2. There is fair evidence to include flexible sigmoidoscopy (an office procedure). Some recommend this every five years.

3. There is insufficient evidence to recommend whether only one or both (1 and 2) should be performed.

4. There is insufficient evidence to include or exclude colonoscopy as an initial screening test in this age group. Some recommend colonoscopy every 10 years.

Recommendation for people at above-average risk:

1. There is fair evidence to include either genetic testing or flexible sigmoidoscopy of people in families with familial adenomatous polyposis – a condition in which multiple adenomatous polyps progressively develop throughout the colon. The polyps first appear after puberty. Other benign and malignant lesions may appear on the body.

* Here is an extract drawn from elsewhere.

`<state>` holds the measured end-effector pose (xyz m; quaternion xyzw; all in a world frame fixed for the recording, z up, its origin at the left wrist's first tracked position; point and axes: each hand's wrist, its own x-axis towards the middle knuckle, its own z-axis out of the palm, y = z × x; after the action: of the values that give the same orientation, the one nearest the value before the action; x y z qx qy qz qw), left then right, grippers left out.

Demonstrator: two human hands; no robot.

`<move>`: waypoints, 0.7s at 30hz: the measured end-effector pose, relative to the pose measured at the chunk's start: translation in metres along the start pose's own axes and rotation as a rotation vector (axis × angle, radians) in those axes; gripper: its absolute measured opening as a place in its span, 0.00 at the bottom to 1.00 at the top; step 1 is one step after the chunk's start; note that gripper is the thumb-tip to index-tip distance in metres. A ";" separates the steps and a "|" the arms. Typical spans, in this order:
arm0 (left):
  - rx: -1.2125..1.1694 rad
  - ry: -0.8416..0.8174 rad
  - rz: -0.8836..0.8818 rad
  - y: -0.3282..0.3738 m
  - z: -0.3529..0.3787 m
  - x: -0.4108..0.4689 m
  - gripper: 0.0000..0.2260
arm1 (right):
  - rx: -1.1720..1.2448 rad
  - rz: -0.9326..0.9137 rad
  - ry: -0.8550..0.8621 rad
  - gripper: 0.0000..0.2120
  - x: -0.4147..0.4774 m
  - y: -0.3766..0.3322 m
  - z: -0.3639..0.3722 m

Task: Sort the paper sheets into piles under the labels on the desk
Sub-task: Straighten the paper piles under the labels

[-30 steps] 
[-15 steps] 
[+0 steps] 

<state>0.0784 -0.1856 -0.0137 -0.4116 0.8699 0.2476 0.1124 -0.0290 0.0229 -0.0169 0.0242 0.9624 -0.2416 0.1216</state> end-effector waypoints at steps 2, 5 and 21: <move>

2. There is fair evidence to include colonoscopy screening in the periodic health examination of people in families with hereditary non-polyposis colon cancer – a condition in which three family members are affected with colorectal cancer, two of whom are in successive generations and at least one is under the age of 45 years. It is unclear at what age the screening should start and how often colonoscopy should be done.

3. There is insufficient evidence to recommend colonoscopy for people who have a family history (people who have two or more first degree relatives) of colorectal polyps or cancer but who do not meet the criteria for hereditary non-polyposis colon cancer. Some experts recommend colonoscopy for this group as it is accepted that people with family history of colon and rectal cancer may be at increased risk but that this risk is not well defined.

What are the advantages of screening? To reduce the number of deaths from colorectal cancer.

What are the disadvantages? The incidence of false positive and false negative tests especially with fecal occult blood testing. There is incidence of perforation from flexible sigmoidoscopy (1.4 per 10,000 procedures) and colonoscopy (10 per 10,000 procedures).

Colorectal cancer is the third most common cancer in Canada. It accounts for more than 12 percent of cases of cancer in both sexes.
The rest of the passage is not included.